**ASSIGNMENT**
All of the entries need to be repeated exactly. Leave nothing out.

═══ MATERIAL FOR THE TASK ═══

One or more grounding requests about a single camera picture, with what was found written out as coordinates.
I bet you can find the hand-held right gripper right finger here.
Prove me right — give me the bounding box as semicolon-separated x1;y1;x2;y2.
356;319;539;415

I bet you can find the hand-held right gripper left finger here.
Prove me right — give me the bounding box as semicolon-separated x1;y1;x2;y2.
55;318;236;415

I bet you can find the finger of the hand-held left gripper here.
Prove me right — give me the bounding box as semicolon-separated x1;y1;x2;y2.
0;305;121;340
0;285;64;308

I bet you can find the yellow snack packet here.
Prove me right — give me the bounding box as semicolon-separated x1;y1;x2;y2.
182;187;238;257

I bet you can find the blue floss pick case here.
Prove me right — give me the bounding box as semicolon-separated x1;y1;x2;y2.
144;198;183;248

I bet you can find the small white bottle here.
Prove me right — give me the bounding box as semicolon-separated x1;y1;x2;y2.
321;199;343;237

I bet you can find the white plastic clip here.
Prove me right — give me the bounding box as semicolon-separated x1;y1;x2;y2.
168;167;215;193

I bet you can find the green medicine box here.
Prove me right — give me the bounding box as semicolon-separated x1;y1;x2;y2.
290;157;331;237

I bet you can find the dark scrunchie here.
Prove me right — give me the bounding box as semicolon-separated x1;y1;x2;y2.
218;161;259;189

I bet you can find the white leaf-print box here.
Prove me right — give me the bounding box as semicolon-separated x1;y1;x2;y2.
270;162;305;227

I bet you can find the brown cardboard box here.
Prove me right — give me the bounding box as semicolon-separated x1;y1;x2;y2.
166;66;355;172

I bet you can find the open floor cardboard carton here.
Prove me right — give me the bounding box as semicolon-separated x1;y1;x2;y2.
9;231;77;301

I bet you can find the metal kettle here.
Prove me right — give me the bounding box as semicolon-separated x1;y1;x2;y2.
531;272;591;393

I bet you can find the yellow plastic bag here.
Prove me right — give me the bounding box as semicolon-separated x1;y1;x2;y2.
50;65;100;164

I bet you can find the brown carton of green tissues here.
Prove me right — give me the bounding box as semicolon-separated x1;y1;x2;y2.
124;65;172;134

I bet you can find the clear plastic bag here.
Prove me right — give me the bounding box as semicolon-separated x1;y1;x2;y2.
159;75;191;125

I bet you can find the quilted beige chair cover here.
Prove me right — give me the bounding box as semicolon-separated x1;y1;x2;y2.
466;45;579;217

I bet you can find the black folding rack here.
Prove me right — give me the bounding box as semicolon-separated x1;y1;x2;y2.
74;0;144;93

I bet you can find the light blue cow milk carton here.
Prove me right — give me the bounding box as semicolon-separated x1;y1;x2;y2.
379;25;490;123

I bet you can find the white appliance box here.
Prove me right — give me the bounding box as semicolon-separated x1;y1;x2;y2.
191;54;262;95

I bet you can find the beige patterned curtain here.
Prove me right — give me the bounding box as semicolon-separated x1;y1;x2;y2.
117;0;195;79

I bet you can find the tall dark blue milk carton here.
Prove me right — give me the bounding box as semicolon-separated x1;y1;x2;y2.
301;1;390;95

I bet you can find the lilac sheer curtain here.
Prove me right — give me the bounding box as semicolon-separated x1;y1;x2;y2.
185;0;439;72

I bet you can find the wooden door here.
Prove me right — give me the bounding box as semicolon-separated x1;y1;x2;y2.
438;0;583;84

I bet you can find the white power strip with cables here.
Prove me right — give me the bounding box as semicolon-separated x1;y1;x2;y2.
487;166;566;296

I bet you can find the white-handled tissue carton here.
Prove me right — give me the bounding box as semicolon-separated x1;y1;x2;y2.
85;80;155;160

═══

**RESULT BELOW**
One or more grounding requests about a single camera picture, with what was found written out as coordinates.
I bet you can find the hand-held right gripper right finger here.
Prove me right — give me the bounding box as semicolon-separated x1;y1;x2;y2.
356;319;539;415

I bet you can find the hand-held right gripper left finger here.
Prove me right — give me the bounding box as semicolon-separated x1;y1;x2;y2.
55;318;236;415

I bet you can find the finger of the hand-held left gripper here.
Prove me right — give me the bounding box as semicolon-separated x1;y1;x2;y2.
0;305;121;340
0;285;64;308

I bet you can find the yellow snack packet here.
Prove me right — give me the bounding box as semicolon-separated x1;y1;x2;y2.
182;187;238;257

I bet you can find the blue floss pick case here.
Prove me right — give me the bounding box as semicolon-separated x1;y1;x2;y2.
144;198;183;248

I bet you can find the small white bottle here.
Prove me right — give me the bounding box as semicolon-separated x1;y1;x2;y2.
321;199;343;237

I bet you can find the white plastic clip here.
Prove me right — give me the bounding box as semicolon-separated x1;y1;x2;y2.
168;167;215;193

I bet you can find the green medicine box here.
Prove me right — give me the bounding box as semicolon-separated x1;y1;x2;y2.
290;157;331;237

I bet you can find the dark scrunchie here.
Prove me right — give me the bounding box as semicolon-separated x1;y1;x2;y2.
218;161;259;189

I bet you can find the white leaf-print box here.
Prove me right — give me the bounding box as semicolon-separated x1;y1;x2;y2.
270;162;305;227

I bet you can find the brown cardboard box here.
Prove me right — give me the bounding box as semicolon-separated x1;y1;x2;y2.
166;66;355;172

I bet you can find the open floor cardboard carton here.
Prove me right — give me the bounding box as semicolon-separated x1;y1;x2;y2.
9;231;77;301

I bet you can find the metal kettle here.
Prove me right — give me the bounding box as semicolon-separated x1;y1;x2;y2.
531;272;591;393

I bet you can find the yellow plastic bag here.
Prove me right — give me the bounding box as semicolon-separated x1;y1;x2;y2.
50;65;100;164

I bet you can find the brown carton of green tissues here.
Prove me right — give me the bounding box as semicolon-separated x1;y1;x2;y2.
124;65;172;134

I bet you can find the clear plastic bag here.
Prove me right — give me the bounding box as semicolon-separated x1;y1;x2;y2.
159;75;191;125

I bet you can find the quilted beige chair cover here.
Prove me right — give me the bounding box as semicolon-separated x1;y1;x2;y2.
466;45;579;217

I bet you can find the black folding rack here.
Prove me right — give me the bounding box as semicolon-separated x1;y1;x2;y2.
74;0;144;93

I bet you can find the light blue cow milk carton here.
Prove me right — give me the bounding box as semicolon-separated x1;y1;x2;y2.
379;25;490;123

I bet you can find the white appliance box here.
Prove me right — give me the bounding box as semicolon-separated x1;y1;x2;y2.
191;54;262;95

I bet you can find the beige patterned curtain here.
Prove me right — give me the bounding box as semicolon-separated x1;y1;x2;y2.
117;0;195;79

I bet you can find the tall dark blue milk carton here.
Prove me right — give me the bounding box as semicolon-separated x1;y1;x2;y2.
301;1;390;95

I bet you can find the lilac sheer curtain here.
Prove me right — give me the bounding box as semicolon-separated x1;y1;x2;y2.
185;0;439;72

I bet you can find the wooden door here.
Prove me right — give me the bounding box as semicolon-separated x1;y1;x2;y2.
438;0;583;84

I bet you can find the white power strip with cables here.
Prove me right — give me the bounding box as semicolon-separated x1;y1;x2;y2.
487;166;566;296

I bet you can find the white-handled tissue carton here.
Prove me right — give me the bounding box as semicolon-separated x1;y1;x2;y2.
85;80;155;160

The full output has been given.